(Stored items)
┌──
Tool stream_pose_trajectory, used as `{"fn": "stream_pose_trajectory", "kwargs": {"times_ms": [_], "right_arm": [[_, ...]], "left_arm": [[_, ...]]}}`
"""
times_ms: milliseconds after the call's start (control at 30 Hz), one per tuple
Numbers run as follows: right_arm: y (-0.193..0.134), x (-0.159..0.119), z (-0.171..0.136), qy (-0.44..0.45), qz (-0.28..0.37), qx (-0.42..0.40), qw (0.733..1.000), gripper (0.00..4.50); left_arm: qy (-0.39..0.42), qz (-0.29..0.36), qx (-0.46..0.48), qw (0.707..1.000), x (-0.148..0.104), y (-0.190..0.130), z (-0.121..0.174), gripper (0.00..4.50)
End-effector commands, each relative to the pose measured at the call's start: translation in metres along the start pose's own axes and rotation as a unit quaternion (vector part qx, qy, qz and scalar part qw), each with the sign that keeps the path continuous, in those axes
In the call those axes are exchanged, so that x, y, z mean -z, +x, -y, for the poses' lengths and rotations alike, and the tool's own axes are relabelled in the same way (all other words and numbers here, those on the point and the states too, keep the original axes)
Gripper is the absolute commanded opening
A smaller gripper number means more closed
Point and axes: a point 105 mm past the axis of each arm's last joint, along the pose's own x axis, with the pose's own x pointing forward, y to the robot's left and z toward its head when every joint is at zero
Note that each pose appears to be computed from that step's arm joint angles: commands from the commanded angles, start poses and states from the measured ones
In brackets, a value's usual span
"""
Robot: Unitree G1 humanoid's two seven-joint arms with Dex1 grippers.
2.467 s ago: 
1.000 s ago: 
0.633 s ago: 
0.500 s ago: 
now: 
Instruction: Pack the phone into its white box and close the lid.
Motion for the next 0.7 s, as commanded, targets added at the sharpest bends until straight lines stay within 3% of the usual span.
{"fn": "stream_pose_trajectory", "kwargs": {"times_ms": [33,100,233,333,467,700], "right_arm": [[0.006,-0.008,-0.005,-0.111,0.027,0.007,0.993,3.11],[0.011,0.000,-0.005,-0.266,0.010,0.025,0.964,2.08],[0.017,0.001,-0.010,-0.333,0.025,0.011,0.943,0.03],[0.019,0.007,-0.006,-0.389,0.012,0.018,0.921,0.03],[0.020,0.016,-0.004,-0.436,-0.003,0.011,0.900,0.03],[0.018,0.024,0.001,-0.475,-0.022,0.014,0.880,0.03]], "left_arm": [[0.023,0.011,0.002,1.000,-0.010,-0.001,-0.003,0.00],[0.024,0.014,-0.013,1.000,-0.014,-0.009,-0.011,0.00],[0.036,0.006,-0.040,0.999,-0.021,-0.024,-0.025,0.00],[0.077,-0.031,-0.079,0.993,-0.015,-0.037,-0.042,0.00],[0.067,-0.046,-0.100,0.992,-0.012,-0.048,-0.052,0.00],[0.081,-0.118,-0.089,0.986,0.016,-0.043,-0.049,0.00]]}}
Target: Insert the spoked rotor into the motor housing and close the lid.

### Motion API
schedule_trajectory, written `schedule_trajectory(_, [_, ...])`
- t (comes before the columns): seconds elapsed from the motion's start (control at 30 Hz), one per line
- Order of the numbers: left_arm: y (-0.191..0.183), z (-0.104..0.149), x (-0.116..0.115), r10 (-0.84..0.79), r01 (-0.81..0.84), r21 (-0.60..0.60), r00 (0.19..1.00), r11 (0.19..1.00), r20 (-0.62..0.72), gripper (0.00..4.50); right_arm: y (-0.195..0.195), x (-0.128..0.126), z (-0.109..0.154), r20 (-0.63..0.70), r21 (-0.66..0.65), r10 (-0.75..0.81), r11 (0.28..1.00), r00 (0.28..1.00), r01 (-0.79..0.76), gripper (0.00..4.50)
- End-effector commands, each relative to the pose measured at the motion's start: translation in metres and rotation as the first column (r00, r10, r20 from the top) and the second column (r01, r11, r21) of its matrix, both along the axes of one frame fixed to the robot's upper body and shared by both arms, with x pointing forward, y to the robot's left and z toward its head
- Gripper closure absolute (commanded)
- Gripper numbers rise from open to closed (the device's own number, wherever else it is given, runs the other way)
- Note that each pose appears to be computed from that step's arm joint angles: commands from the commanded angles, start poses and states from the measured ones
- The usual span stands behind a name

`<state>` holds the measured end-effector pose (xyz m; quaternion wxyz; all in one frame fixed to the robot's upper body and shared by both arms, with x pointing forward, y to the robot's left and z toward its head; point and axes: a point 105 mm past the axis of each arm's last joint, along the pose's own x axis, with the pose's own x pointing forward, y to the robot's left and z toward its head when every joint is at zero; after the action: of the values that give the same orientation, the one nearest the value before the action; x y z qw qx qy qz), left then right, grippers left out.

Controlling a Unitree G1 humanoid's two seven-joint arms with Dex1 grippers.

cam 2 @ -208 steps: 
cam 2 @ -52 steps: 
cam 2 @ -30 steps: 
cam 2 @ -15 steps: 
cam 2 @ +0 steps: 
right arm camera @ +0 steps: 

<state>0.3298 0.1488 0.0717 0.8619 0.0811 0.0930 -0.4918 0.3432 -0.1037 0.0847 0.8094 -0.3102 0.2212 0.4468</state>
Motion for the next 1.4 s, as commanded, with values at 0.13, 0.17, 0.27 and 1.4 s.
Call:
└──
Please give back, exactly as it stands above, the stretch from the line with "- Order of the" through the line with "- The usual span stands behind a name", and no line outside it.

- Order of the numbers: left_arm: y (-0.191..0.183), z (-0.104..0.149), x (-0.116..0.115), r10 (-0.84..0.79), r01 (-0.81..0.84), r21 (-0.60..0.60), r00 (0.19..1.00), r11 (0.19..1.00), r20 (-0.62..0.72), gripper (0.00..4.50); right_arm: y (-0.195..0.195), x (-0.128..0.126), z (-0.109..0.154), r20 (-0.63..0.70), r21 (-0.66..0.65), r10 (-0.75..0.81), r11 (0.28..1.00), r00 (0.28..1.00), r01 (-0.79..0.76), gripper (0.00..4.50)
- End-effector commands, each relative to the pose measured at the motion's start: translation in metres and rotation as the first column (r00, r10, r20 from the top) and the second column (r01, r11, r21) of its matrix, both along the axes of one frame fixed to the robot's upper body and shared by both arms, with x pointing forward, y to the robot's left and z toward its head
- Gripper closure absolute (commanded)
- Gripper numbers rise from open to closed (the device's own number, wherever else it is given, runs the other way)
- Note that each pose appears to be computed from that step's arm joint angles: commands from the commanded angles, start poses and states from the measured ones
- The usual span stands behind a name

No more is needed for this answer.